De la musique et du bon vin
Rossini n’a que 37 ans lorsqu’il décide de mettre un terme à sa
carrière. Pendant près de quarante ans, il ne composera plus que
quelques œuvres sacrées et préfèrera s’adonner à ses autres
passions, la gastronomie fine et les bons vins. Rossini meurt en
1868 des suites d’une pneumonie. Il partira couvert de succès,
ses œuvres étant considérées comme les derniers et les meilleurs
opéras-bouffes italiens, dont la musique est empreinte de bonne
humeur et de vivacité.
Le bel canto
Tout juste sorti de ses récents succès de L’Italienne à Alger ou
du Barbier de Séville, Rossini en reprend avec brio les ressorts
dans La Cenerentola : rythme endiablé, mélodies énergiques et
surtout usage du bel canto avec des mélodies brillantes que les
chanteurs interprètent avec expressivité. Le bel canto (le « beau
chant ») désigne une technique italienne de chant fondée sur
la recherche du timbre et de la virtuosité. C’est, du XVIIe siècle
jusqu’au milieu du XIXe, la technique préférée pour chanter
en Europe. Rossini est le dernier compositeur à utiliser le bel
canto. Le principe consiste à sublimer la réalité concrète par les
raffinements et ornements d’un chant virtuose. Le chant est donc
premier, c’est-à-dire qu’à cette époque l’orchestre est réduit au
rang d’accompagnateur et les tentatives de « mise en scène » ne
sont faites que pour mettre en valeur la voix. L’exemple le plus
saisissant de cette primauté de la beauté vocale est le recours
aux castrats qui, jusqu’au XIXe siècle, se voient confier les rôles
de héros jeunes et amoureux. Les voix aigües sont privilégiées et
ne doivent pas chercher à imiter le langage parlé mais à créer
des images musicales. Par exemple, le compositeur traduira
le sentiment d’inquiétude par d’amples vocalises figurant les
vents en fureur et la mer déchaînée. Pour exprimer le désespoir,
le chanteur déroulera de longues phrases en demi-teintes,
prodiguant un son d’abord très doux puis progressivement enflé,
et de délicats ornements.
Le crescendo
Un autre des secrets de composition de Rossini réside dans
l’emploi qu’il fait du crescendo, c’est-à-dire la montée en
intensité d’un thème repris en boucle, soit par l’augmentation
progressive de la puissance d’un même groupe d’instruments,
soit par l’adjonction, elle aussi progressive, de nouvelles
sonorités au chœur de l’orchestre. Ce n’est pas lui qui a inventé
ce procédé mais il en est devenu l’un des maitres incontestés.

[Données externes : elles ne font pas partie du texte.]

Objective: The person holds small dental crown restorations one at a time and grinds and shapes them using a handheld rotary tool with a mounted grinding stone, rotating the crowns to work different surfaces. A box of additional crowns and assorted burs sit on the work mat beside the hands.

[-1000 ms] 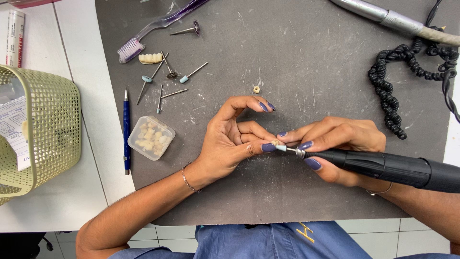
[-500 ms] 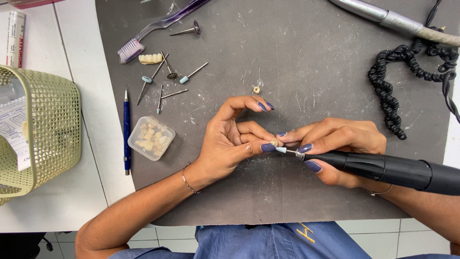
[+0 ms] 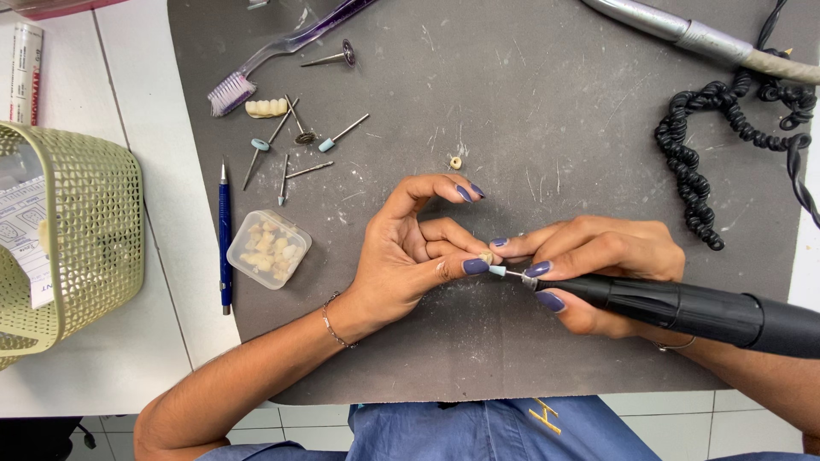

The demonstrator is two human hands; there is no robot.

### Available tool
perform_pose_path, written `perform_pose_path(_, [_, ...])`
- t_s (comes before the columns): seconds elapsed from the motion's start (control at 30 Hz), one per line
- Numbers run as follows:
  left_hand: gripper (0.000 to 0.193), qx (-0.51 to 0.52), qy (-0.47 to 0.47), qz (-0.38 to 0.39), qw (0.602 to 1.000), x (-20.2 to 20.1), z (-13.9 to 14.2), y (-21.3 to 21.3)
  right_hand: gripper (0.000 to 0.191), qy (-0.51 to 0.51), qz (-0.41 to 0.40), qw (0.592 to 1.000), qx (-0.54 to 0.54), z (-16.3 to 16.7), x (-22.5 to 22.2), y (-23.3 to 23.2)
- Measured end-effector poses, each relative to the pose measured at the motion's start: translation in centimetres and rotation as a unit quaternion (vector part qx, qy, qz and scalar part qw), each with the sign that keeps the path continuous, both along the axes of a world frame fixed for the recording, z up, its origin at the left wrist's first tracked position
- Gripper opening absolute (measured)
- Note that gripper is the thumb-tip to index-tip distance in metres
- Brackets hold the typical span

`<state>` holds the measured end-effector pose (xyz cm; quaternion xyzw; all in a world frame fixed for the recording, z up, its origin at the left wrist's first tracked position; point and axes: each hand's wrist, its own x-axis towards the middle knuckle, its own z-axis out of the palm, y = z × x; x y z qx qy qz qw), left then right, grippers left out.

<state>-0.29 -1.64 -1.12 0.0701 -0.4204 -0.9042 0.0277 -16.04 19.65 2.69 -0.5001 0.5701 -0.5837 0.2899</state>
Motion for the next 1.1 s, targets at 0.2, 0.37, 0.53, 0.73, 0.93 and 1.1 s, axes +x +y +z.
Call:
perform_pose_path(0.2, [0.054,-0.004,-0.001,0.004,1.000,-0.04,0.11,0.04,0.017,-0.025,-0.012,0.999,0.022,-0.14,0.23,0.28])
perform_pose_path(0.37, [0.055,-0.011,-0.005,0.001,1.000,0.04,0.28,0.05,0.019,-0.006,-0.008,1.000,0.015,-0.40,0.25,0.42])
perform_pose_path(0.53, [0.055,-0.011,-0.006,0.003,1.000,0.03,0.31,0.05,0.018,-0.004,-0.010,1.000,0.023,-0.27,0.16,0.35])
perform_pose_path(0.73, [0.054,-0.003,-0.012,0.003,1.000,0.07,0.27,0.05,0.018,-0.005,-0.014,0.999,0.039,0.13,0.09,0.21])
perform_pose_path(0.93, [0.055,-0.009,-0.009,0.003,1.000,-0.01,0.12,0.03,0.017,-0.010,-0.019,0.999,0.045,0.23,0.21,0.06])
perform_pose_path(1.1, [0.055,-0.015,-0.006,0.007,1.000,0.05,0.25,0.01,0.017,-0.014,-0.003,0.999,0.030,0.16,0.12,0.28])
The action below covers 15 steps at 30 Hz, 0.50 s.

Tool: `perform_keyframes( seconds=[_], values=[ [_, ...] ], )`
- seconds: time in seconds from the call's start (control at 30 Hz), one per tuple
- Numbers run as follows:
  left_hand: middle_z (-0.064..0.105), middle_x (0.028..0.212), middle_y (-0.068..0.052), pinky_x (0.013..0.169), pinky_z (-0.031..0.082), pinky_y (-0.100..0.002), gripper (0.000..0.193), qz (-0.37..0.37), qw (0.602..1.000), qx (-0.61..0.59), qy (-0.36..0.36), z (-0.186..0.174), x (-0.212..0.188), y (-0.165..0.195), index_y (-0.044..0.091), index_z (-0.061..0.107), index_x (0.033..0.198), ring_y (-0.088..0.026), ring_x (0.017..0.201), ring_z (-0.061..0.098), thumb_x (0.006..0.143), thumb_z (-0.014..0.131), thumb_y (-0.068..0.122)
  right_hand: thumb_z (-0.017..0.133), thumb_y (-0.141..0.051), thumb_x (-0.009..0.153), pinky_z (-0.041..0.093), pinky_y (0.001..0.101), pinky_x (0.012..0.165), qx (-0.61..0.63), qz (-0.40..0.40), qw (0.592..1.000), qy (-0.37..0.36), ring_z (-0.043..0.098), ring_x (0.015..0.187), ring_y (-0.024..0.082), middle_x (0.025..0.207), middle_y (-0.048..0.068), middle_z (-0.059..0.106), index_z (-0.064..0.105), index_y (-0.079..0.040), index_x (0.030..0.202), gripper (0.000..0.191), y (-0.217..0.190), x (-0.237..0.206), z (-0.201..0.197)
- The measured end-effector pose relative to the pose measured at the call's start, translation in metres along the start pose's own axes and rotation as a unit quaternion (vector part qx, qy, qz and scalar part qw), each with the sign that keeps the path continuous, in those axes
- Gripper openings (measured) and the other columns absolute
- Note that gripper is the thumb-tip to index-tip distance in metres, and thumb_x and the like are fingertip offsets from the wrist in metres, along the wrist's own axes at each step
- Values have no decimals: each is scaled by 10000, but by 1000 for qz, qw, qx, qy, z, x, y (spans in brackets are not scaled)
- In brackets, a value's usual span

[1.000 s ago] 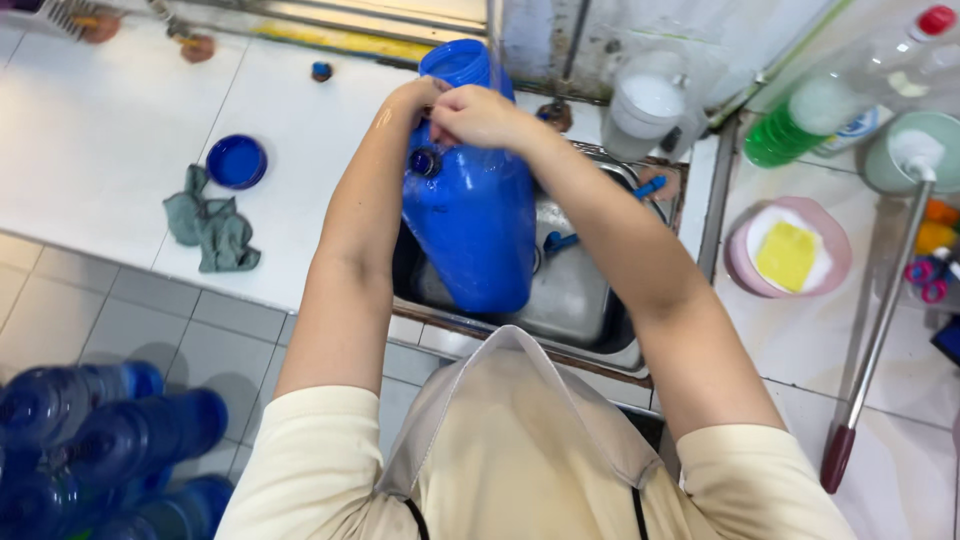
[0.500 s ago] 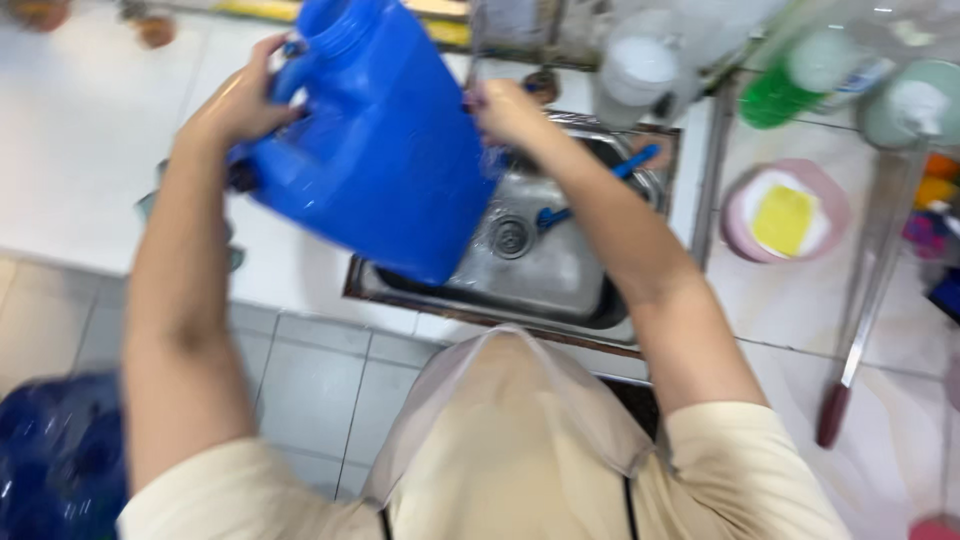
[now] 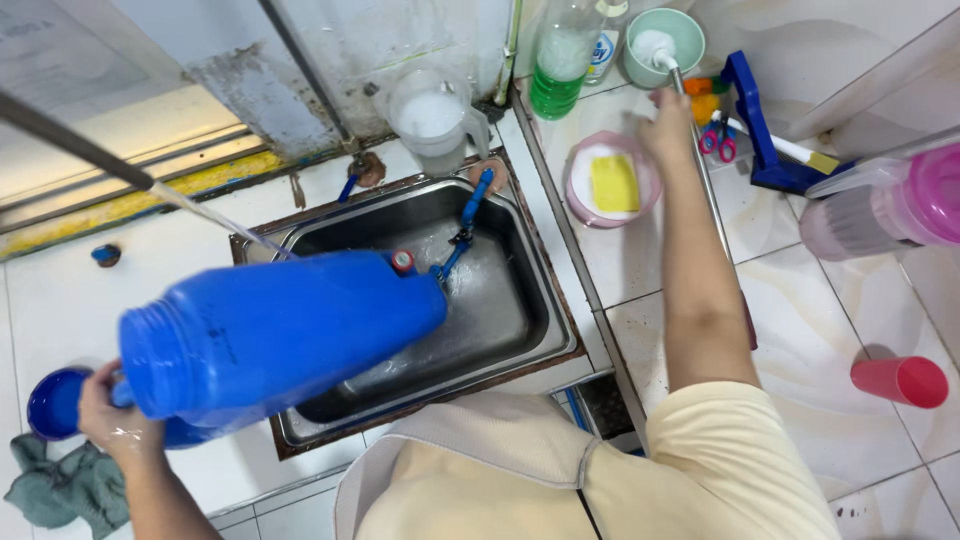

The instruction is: The person washes a large blue plastic water jug in a stainless steel sink. They scrub the jug with a yellow sponge, unscrew the cap, rinse the interior under the tap, scrub the outside with soapy foam, use a long brush inside the opening, and finally fill the jug with water from the faucet.

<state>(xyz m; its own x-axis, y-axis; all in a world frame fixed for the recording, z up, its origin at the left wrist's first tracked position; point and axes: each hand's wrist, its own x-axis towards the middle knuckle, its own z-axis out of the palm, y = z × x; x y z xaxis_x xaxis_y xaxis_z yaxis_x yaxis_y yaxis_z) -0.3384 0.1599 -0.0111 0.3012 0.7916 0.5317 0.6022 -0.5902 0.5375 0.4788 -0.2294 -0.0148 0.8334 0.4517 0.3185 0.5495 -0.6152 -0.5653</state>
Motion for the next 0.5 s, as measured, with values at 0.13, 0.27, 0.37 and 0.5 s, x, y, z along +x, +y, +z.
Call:
perform_keyframes(
  seconds=[0.13,0.27,0.37,0.5],
  values=[
    [679,886,-98,832,520,-307,263,-9,999,-25,-40,49,-10,19,18,690,1042,-203,840,642,910,848,182,823,-241,716,485,409,1092,-21,62,958,-278,613,1277,357,1384,214,611,598,-76,1388,727,37,-32,9],
    [727,937,-121,942,487,-443,199,66,993,22,-94,76,-19,37,77,737,1034,-327,909,659,870,806,168,870,-265,625,288,439,1195,-182,-96,902,-379,297,1490,447,1613,281,302,449,-181,1555,1025,24,-50,39],
    [722,997,-81,1052,395,-452,254,18,994,35,-106,78,-29,44,162,760,1049,-315,1076,595,795,769,170,865,-303,621,246,431,1206,-162,-87,877,-444,230,1522,435,1640,287,212,380,-167,1560,1065,21,-53,44],
    [684,960,-71,1058,302,-475,221,-6,993,55,-108,69,-42,50,165,761,996,-322,1127,521,801,849,218,681,-134,765,361,486,1149,-229,-100,895,-369,397,1365,511,1537,286,432,433,-122,1592,863,24,-72,49]
  ],
)
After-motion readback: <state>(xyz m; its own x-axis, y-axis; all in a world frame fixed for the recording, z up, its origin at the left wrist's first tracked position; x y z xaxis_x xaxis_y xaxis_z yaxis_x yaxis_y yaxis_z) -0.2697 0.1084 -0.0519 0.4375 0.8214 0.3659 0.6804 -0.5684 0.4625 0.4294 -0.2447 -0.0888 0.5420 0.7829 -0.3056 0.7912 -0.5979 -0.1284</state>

Omniprésent dans son œuvre, le crescendo est utilisé dans 18
de ses 25 ouvertures, les plus belles illustrations figurant dans
les ouvertures de L’Italienne à Alger (1813), Le Turc en Italie
(1814), Torvaldo et Cristina (1815), La Cenerentola (1817), La Pie
voleuse (1817), Bianca et Falliero (1819) et Maometto II (1820).
Grâce au mouvement élancé qui en résulte, le crescendo parvient
à emporter littéralement ses auditeurs, mais aussi les musiciens
de l’orchestre, eux-mêmes saisis par la frénésie de sa musique.